START Given information
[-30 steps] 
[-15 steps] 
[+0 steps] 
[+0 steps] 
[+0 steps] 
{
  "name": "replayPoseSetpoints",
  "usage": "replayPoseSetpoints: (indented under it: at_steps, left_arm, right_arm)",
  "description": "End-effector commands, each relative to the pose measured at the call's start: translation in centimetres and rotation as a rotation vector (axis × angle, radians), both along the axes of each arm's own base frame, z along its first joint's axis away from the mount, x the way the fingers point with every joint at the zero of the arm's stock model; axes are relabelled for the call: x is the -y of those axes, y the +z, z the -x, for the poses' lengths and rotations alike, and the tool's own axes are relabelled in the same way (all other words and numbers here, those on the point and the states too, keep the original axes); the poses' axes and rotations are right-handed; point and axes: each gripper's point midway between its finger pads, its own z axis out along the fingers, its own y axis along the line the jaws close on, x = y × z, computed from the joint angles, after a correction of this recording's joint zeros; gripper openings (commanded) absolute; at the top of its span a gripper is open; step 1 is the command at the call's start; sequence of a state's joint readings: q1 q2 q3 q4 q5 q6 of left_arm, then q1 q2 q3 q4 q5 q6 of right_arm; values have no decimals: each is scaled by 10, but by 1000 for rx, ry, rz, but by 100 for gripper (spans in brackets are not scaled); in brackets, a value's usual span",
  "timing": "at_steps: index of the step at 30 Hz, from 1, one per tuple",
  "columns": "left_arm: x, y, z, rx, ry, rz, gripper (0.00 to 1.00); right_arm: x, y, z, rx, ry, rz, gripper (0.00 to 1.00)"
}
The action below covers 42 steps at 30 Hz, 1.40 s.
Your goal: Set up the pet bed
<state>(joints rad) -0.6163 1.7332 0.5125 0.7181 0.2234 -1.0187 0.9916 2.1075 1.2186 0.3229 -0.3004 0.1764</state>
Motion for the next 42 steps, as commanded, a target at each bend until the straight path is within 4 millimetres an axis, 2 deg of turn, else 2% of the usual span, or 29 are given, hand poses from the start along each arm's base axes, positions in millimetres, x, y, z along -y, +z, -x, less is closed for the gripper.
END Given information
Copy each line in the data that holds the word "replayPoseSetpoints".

Exercise solution:
  "name": "replayPoseSetpoints",
  "usage": "replayPoseSetpoints: (indented under it: at_steps, left_arm, right_arm)",

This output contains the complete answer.